- Bu doğanın konağı, padişahın kolu olsun; bu kapı, halka ebediyen açık kalsın.
- ساعد شه مسکن این باز باد ** تا ابد بر خلق این در باز باد
- Bu kapının afeti, heva ve şehvettir. Yoksa burada daima şerbetler içilir durur. 10
- آفت این در هوا و شهوت است ** ور نه اینجا شربت اندر شربت است
- Bu ağzı kapa da o âlemi gör. O âleme gözbağı, boğaz ve ağızdır.
- این دهان بر بند تا بینی عیان ** چشم بند آن جهان حلق و دهان
- Ey ağız, sen esasen cehennemin bir alevisin! Ey cihan, sen zaten bir berzaha benzersin!
- ای دهان تو خود دهانهای دوزخی ** وی جهان تو بر مثال برزخی
- Baki nur, aşağılık dünyanın ardındadır. Saf süt, kan nehirlerinin ardındadır.
- نور باقی پهلوی دنیای دون ** شیر صافی پهلوی جوهای خون
- Oraya ihtiyarsız bir attın mı sütün karışır, kan haline gelir.

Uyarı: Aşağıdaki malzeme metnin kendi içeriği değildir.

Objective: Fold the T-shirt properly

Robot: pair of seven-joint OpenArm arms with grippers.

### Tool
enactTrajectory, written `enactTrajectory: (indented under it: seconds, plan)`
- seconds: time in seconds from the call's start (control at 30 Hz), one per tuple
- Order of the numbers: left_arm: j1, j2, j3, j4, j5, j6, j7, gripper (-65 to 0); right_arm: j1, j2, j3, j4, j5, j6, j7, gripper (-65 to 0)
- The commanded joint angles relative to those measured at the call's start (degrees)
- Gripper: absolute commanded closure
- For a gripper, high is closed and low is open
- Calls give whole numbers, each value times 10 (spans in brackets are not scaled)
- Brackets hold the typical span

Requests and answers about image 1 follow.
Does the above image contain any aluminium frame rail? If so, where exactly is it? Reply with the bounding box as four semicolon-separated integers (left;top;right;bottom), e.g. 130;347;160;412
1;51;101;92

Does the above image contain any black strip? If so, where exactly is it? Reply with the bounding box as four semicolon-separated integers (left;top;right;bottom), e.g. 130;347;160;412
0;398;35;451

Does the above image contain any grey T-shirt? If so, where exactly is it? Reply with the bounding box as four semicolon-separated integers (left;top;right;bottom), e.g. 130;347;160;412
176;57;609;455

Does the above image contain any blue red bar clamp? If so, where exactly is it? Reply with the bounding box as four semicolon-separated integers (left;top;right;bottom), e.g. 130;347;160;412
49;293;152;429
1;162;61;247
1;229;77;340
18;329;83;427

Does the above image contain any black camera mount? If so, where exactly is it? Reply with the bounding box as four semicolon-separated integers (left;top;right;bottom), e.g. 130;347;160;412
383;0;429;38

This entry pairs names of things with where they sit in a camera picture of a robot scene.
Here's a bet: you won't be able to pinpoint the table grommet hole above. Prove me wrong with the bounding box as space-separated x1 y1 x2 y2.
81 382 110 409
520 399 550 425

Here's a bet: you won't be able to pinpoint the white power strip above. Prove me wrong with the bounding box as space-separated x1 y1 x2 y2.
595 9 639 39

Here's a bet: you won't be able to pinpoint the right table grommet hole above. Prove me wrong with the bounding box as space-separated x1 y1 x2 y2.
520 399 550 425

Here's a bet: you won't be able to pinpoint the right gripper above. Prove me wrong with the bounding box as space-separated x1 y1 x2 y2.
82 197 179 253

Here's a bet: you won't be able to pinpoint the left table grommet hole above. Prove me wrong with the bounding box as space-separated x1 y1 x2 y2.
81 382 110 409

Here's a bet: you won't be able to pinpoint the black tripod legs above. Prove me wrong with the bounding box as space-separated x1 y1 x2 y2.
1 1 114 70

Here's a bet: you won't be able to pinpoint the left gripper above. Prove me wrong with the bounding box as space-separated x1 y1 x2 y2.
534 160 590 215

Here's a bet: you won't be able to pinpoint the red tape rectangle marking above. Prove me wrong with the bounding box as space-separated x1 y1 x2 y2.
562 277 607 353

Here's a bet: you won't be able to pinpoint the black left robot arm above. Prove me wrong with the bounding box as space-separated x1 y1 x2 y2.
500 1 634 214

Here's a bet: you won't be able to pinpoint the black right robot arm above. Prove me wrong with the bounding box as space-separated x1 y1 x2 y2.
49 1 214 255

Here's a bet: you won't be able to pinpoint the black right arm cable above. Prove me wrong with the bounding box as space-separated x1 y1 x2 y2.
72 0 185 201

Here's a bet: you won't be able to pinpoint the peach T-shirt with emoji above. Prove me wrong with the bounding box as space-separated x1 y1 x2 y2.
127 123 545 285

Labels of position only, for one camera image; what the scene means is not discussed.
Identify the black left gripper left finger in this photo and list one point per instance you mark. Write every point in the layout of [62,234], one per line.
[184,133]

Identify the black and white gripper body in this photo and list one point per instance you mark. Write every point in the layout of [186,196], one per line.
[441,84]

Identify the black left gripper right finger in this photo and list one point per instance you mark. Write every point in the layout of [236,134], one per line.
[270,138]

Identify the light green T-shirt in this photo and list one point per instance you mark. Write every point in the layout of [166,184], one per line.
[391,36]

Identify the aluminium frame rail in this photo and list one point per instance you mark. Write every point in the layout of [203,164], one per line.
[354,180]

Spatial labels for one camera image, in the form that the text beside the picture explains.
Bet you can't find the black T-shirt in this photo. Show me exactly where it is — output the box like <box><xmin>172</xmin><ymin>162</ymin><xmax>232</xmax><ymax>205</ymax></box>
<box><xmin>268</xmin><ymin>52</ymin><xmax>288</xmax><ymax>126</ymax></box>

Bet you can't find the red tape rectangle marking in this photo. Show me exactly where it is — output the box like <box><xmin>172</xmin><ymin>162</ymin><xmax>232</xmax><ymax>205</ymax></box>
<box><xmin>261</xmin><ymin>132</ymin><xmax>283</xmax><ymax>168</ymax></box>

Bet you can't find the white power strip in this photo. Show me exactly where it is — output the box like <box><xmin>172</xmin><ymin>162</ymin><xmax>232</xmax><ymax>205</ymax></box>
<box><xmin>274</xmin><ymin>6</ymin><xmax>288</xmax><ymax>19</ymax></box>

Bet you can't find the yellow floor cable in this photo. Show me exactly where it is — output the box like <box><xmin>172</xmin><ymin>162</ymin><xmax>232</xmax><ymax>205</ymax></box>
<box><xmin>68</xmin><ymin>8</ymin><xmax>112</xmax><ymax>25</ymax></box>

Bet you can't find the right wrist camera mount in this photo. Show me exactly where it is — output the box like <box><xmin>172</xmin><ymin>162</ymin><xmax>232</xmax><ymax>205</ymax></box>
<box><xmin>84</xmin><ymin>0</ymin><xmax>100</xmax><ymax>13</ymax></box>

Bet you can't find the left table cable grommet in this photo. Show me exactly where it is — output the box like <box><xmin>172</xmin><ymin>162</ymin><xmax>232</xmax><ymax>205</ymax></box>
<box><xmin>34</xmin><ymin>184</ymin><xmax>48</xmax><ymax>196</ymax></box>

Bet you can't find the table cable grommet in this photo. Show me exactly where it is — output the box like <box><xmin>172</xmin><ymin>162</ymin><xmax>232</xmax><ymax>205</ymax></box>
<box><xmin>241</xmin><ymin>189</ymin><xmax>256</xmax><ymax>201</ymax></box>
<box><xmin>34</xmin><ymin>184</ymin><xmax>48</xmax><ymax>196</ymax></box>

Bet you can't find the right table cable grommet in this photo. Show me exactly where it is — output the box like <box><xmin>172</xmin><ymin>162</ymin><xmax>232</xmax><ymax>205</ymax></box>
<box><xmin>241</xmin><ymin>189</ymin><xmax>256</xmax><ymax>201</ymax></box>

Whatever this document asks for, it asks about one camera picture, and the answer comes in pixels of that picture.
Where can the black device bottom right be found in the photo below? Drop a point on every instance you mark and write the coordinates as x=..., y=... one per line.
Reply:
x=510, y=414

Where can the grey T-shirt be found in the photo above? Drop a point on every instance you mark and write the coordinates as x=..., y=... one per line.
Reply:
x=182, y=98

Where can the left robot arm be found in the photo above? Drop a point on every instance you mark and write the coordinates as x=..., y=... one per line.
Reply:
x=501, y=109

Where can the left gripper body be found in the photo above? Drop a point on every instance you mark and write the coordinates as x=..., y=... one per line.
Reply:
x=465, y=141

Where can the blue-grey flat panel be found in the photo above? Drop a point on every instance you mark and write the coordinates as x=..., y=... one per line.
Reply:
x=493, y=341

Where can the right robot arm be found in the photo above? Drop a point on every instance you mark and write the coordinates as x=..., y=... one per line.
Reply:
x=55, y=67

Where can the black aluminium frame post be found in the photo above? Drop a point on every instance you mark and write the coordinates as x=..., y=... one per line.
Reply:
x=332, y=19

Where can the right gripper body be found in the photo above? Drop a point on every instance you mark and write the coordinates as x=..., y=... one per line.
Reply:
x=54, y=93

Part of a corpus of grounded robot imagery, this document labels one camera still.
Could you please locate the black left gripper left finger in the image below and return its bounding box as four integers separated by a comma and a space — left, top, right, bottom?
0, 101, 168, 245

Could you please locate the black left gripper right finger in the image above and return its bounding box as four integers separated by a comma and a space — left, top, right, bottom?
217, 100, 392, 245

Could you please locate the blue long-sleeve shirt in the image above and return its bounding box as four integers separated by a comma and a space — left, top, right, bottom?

- چون در او گامی زنی بیاحتیاط ** شیر تو خون میشود از اختلاط
- Âdem peygamber, nefis zevkine bir adım attı, cennetin başköşesinden ayrılma zinciri, boğazına geçti. 15
- یک قدم زد آدم اندر ذوق نفس ** شد فراق صدر جنت طوق نفس
- Melek, Şeytandan kaçar gibi ondan kaçmaya başladı. Bir lokma ekmek için ne kadar gözyaşı döktü.
- همچو دیو از وی فرشته میگریخت ** بهر نانی چند آب چشم ریخت
- Gerçi cüret ettiği suç bir kıl kadardı. Fakat o kıl iki gözde bitmişti.
- گر چه یک مو بد گنه کاو جسته بود ** لیک آن مو در دو دیده رسته بود
- Âdem, kadim nur’un gözüydü. Gözde kıl, büyük bir dağ kesilir.